* **Task**: Somewhere below is a line with "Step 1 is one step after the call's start" and, later, a line with "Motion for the"; repeat those two lines and all the lines between them, exactly as they are.

————————

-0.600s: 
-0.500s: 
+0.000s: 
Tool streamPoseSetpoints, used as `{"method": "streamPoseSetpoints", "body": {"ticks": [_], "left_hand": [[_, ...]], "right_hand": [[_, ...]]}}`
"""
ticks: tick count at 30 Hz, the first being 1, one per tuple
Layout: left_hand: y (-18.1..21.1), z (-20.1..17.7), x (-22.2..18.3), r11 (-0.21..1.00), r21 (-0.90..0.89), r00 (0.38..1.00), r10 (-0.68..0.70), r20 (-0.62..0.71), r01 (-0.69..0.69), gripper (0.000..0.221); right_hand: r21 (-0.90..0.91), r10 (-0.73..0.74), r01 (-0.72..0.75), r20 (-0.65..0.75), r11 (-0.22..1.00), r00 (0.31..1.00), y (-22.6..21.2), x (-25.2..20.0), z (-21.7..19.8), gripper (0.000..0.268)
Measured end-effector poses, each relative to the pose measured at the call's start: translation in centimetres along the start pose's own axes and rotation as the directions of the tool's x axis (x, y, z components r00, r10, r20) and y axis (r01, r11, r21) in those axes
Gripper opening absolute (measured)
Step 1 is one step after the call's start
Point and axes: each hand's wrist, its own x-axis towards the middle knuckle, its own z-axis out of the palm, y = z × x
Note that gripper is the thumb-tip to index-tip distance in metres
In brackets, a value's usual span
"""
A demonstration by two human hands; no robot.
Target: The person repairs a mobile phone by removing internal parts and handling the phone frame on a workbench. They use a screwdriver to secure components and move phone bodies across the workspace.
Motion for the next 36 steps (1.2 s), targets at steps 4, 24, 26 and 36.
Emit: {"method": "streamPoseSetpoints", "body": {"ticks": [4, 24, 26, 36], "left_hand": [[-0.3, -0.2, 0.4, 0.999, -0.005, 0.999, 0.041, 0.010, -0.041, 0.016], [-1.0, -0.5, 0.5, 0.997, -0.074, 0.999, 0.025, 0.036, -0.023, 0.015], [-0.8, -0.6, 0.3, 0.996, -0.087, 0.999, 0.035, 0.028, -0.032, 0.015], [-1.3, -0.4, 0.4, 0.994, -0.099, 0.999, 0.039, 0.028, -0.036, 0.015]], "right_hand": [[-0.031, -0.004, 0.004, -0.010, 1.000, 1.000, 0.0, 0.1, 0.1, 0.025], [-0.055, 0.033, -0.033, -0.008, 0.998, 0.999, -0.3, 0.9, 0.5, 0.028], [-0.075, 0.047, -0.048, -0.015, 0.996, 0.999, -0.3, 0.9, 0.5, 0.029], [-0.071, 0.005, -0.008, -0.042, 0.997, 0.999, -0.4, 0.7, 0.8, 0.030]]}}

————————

* **Result**:
Step 1 is one step after the call's start
Point and axes: each hand's wrist, its own x-axis towards the middle knuckle, its own z-axis out of the palm, y = z × x
Note that gripper is the thumb-tip to index-tip distance in metres
In brackets, a value's usual span
"""
A demonstration by two human hands; no robot.
Target: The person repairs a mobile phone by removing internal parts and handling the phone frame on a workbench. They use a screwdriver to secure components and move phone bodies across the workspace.
Motion for the next 36 steps (1.2 s), targets at steps 4, 24, 26 and 36.

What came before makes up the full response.